[Task instructions]
Excluding all pictures, please output the listing exactly.

[Available data]

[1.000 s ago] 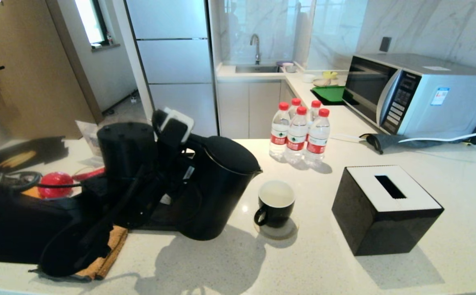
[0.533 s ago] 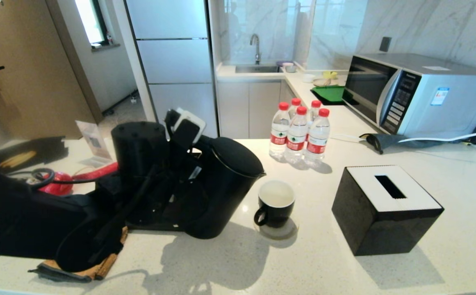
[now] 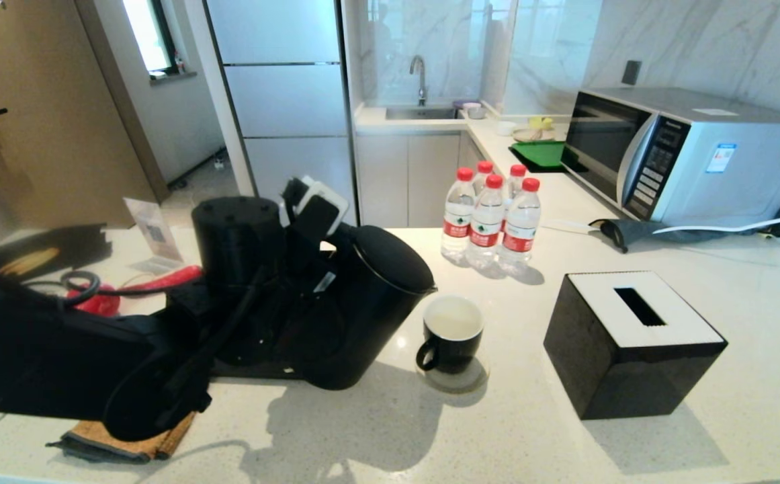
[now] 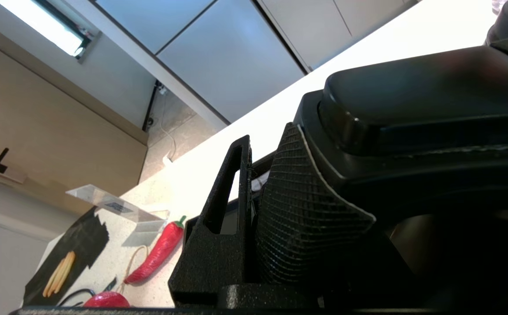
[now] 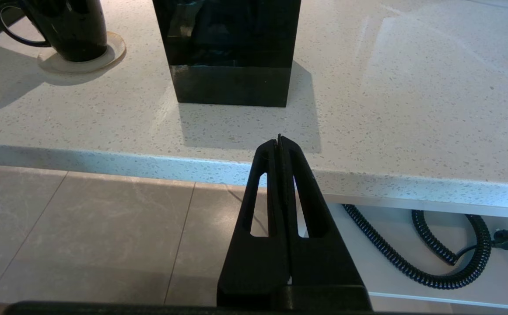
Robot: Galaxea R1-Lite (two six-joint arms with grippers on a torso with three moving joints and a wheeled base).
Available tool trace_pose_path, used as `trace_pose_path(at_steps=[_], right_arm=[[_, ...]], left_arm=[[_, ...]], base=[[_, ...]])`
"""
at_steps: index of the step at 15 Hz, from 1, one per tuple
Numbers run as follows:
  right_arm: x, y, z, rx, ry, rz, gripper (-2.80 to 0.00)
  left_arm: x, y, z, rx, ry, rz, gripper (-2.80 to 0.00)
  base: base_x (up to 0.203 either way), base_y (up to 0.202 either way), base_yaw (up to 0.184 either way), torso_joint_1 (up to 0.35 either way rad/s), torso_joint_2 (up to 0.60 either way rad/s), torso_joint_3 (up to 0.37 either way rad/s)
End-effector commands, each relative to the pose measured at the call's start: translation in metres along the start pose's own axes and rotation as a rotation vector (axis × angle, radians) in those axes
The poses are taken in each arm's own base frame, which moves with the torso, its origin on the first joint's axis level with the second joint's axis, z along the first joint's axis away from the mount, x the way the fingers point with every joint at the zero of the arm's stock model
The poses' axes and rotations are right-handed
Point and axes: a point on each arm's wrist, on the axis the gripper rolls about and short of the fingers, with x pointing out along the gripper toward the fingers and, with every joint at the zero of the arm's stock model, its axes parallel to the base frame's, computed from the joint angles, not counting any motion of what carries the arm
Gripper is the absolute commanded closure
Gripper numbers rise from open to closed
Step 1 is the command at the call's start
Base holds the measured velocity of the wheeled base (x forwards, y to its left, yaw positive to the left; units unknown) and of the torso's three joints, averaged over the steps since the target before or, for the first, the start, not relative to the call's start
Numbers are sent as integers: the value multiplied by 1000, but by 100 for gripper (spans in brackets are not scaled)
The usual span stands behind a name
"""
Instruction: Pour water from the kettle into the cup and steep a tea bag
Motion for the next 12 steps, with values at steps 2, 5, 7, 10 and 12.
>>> trace_pose_path(at_steps=[2, 5, 7, 10, 12], right_arm=[[0, 0, 0, 0, 3, 1, 0], [0, 0, 0, 0, 3, 1, 0], [0, 0, 0, 0, 3, 1, 0], [0, 0, 0, 0, 3, 1, 0], [0, 0, 0, 0, 3, 1, 0]], left_arm=[[2, -3, 2, 10, -4, 4, 0], [3, -2, 5, 44, -11, 9, 0], [5, -3, 6, 60, -15, 10, 0], [7, -4, 10, 87, -24, 15, 0], [9, -8, 13, 88, -32, 9, 0]], base=[[0, 0, 0, 0, 0, 0], [0, 0, 0, 0, 0, 0], [0, 0, 0, 0, 0, 0], [0, 0, 0, 0, 0, 0], [0, 0, 0, 0, 0, 0]])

[Solution to the problem]
[1.000 s ago] 
[0.533 s ago] 
[now] 
[now] 
[now] 
Robot: Galaxea R1-Lite (two six-joint arms with grippers on a torso with three moving joints and a wheeled base).
Available tool trace_pose_path, used as `trace_pose_path(at_steps=[_], right_arm=[[_, ...]], left_arm=[[_, ...]], base=[[_, ...]])`
"""
at_steps: index of the step at 15 Hz, from 1, one per tuple
Numbers run as follows:
  right_arm: x, y, z, rx, ry, rz, gripper (-2.80 to 0.00)
  left_arm: x, y, z, rx, ry, rz, gripper (-2.80 to 0.00)
  base: base_x (up to 0.203 either way), base_y (up to 0.202 either way), base_yaw (up to 0.184 either way), torso_joint_1 (up to 0.35 either way rad/s), torso_joint_2 (up to 0.60 either way rad/s), torso_joint_3 (up to 0.37 either way rad/s)
End-effector commands, each relative to the pose measured at the call's start: translation in metres along the start pose's own axes and rotation as a rotation vector (axis × angle, radians) in those axes
The poses are taken in each arm's own base frame, which moves with the torso, its origin on the first joint's axis level with the second joint's axis, z along the first joint's axis away from the mount, x the way the fingers point with every joint at the zero of the arm's stock model
The poses' axes and rotations are right-handed
Point and axes: a point on each arm's wrist, on the axis the gripper rolls about and short of the fingers, with x pointing out along the gripper toward the fingers and, with every joint at the zero of the arm's stock model, its axes parallel to the base frame's, computed from the joint angles, not counting any motion of what carries the arm
Gripper is the absolute commanded closure
Gripper numbers rise from open to closed
Step 1 is the command at the call's start
Base holds the measured velocity of the wheeled base (x forwards, y to its left, yaw positive to the left; units unknown) and of the torso's three joints, averaged over the steps since the target before or, for the first, the start, not relative to the call's start
Numbers are sent as integers: the value multiplied by 1000, but by 100 for gripper (spans in brackets are not scaled)
The usual span stands behind a name
"""
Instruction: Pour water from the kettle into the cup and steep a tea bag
Motion for the next 12 steps, with values at steps 2, 5, 7, 10 and 12.
>>> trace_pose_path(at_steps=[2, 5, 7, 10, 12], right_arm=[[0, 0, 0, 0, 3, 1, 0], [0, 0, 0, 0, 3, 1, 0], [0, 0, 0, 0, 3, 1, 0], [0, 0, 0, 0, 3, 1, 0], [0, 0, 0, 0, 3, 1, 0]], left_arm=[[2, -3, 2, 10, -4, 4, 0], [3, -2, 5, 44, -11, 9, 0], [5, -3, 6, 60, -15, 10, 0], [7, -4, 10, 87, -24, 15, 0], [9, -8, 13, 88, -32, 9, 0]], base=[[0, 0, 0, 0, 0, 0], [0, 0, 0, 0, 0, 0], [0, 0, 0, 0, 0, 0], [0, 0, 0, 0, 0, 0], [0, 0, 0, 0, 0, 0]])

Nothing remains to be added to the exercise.